- Brief:
Write the data below out again, exactly as each line reads.

- Material provided:
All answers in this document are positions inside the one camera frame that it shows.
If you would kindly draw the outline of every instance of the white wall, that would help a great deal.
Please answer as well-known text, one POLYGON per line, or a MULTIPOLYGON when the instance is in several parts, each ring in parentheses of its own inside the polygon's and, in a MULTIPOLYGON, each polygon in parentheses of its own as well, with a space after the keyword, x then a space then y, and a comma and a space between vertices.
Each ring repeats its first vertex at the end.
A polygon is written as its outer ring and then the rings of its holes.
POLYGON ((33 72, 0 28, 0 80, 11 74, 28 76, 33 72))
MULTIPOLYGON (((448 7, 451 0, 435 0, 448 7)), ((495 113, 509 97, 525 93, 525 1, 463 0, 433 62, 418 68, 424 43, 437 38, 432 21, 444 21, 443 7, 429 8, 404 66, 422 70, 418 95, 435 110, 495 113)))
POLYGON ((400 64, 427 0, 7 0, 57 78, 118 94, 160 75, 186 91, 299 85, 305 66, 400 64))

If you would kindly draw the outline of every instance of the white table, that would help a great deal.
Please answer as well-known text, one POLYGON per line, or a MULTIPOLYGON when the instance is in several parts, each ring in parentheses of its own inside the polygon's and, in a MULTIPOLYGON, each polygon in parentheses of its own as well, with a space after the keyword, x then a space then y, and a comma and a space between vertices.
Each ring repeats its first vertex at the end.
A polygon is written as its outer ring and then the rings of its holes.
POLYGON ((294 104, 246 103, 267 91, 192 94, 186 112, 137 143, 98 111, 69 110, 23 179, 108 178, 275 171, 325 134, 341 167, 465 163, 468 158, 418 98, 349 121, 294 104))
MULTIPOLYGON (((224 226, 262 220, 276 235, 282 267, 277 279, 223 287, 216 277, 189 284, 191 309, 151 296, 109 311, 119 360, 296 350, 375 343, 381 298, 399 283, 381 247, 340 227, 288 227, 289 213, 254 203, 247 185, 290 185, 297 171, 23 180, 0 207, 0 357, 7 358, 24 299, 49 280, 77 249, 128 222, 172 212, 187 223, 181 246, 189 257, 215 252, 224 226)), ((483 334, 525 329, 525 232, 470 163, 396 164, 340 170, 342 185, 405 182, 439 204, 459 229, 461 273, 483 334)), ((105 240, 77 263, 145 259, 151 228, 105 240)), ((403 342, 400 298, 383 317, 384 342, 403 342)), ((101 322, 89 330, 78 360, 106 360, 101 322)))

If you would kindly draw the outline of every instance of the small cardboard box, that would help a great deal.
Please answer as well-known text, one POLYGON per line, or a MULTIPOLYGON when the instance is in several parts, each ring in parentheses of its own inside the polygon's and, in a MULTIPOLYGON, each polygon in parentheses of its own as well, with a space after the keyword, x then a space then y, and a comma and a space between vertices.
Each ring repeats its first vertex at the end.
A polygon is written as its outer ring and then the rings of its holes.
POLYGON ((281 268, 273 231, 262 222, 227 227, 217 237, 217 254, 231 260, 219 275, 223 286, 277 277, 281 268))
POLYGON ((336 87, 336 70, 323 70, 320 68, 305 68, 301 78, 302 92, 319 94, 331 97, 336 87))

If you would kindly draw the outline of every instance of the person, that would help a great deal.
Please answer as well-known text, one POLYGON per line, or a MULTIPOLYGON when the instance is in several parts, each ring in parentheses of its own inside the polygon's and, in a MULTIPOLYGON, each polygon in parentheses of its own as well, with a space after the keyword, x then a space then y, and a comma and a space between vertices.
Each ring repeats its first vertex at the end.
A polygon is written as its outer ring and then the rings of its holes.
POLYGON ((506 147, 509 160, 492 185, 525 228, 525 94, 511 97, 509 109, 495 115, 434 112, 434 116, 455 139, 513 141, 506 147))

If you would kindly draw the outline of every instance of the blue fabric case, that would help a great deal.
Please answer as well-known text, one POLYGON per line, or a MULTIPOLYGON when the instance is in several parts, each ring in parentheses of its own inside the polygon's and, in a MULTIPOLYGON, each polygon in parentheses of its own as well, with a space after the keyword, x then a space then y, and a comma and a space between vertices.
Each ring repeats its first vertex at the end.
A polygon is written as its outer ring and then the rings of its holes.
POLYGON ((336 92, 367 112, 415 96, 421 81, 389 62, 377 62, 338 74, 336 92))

- Response:
All answers in this document are positions inside the one camera frame that it shows.
If you would kindly draw the outline of every instance of the white wall, that would help a great deal.
Please answer as well-known text, one POLYGON per line, or a MULTIPOLYGON when the instance is in several parts, each ring in parentheses of its own inside the polygon's and, in a MULTIPOLYGON, each polygon in parentheses of its own as well, with a space after the keyword, x then a space then y, and a comma and a space between vertices.
Each ring repeats its first vertex at the end.
A polygon is written as its outer ring and then the rings of its holes.
POLYGON ((33 72, 0 28, 0 80, 11 74, 28 76, 33 72))
MULTIPOLYGON (((448 7, 451 0, 435 0, 448 7)), ((495 113, 509 97, 525 93, 525 1, 463 0, 433 62, 418 68, 424 43, 437 38, 432 21, 444 21, 443 7, 429 8, 404 66, 422 70, 418 95, 435 110, 495 113)))
POLYGON ((400 64, 427 0, 7 0, 57 78, 118 94, 160 75, 186 91, 299 85, 305 66, 400 64))

If you would kindly draw the outline of every instance of the white table, that would help a great deal.
Please answer as well-known text, one POLYGON per line, or a MULTIPOLYGON when the instance is in several parts, each ring in parentheses of its own inside the polygon's and, in a MULTIPOLYGON, each polygon in parentheses of its own as well, with a space after the keyword, x then a space then y, and a comma and a space between vertices.
Each ring repeats its first vertex at the end.
A polygon is written as its outer ring and then the rings of its holes.
POLYGON ((294 104, 246 103, 267 91, 192 94, 186 112, 137 143, 98 111, 69 110, 23 179, 108 178, 275 171, 325 134, 341 167, 465 163, 468 158, 418 98, 349 121, 294 104))
MULTIPOLYGON (((224 226, 262 220, 276 235, 282 267, 277 279, 223 287, 216 277, 189 284, 191 309, 151 296, 109 311, 119 360, 296 350, 375 343, 381 298, 399 283, 381 247, 340 227, 288 227, 289 213, 254 203, 247 185, 290 185, 297 171, 23 180, 0 207, 0 357, 7 358, 24 299, 49 280, 77 249, 128 222, 172 212, 187 223, 181 246, 189 257, 215 252, 224 226)), ((483 334, 525 329, 525 232, 470 163, 396 164, 340 170, 342 185, 405 182, 439 204, 459 229, 461 273, 483 334)), ((105 240, 77 263, 145 259, 151 228, 105 240)), ((403 342, 400 298, 383 317, 384 342, 403 342)), ((101 322, 89 330, 78 360, 106 360, 101 322)))

If you would kindly draw the outline of every instance of the small cardboard box, that would help a great deal.
Please answer as well-known text, one POLYGON per line, or a MULTIPOLYGON when the instance is in several parts, each ring in parentheses of its own inside the polygon's and, in a MULTIPOLYGON, each polygon in parentheses of its own as well, with a space after the keyword, x then a space then y, and a comma and a space between vertices.
Each ring repeats its first vertex at the end.
A polygon is written as its outer ring and then the rings of its holes.
POLYGON ((281 268, 273 231, 262 222, 227 227, 217 237, 217 254, 231 260, 219 275, 223 286, 277 277, 281 268))
POLYGON ((336 87, 336 70, 323 70, 320 68, 305 68, 301 78, 302 92, 319 94, 331 97, 336 87))

If you would kindly draw the outline of every instance of the person, that would help a great deal.
Please answer as well-known text, one POLYGON per line, or a MULTIPOLYGON when the instance is in several parts, each ring in parentheses of its own inside the polygon's and, in a MULTIPOLYGON, each polygon in parentheses of its own as well, with a space after the keyword, x then a space then y, and a comma and a space between vertices.
Each ring repeats its first vertex at the end.
A polygon is written as its outer ring and then the rings of its holes.
POLYGON ((506 147, 509 160, 492 185, 525 228, 525 94, 511 97, 509 109, 495 115, 434 112, 434 116, 455 139, 513 141, 506 147))

If you would kindly draw the outline of every instance of the blue fabric case, that would help a great deal.
Please answer as well-known text, one POLYGON per line, or a MULTIPOLYGON when the instance is in several parts, each ring in parentheses of its own inside the polygon's and, in a MULTIPOLYGON, each polygon in parentheses of its own as well, with a space after the keyword, x then a space then y, and a comma and a space between vertices.
Each ring repeats its first vertex at the end.
A polygon is written as its outer ring and then the rings of its holes.
POLYGON ((336 92, 367 112, 415 96, 421 81, 389 62, 377 62, 338 74, 336 92))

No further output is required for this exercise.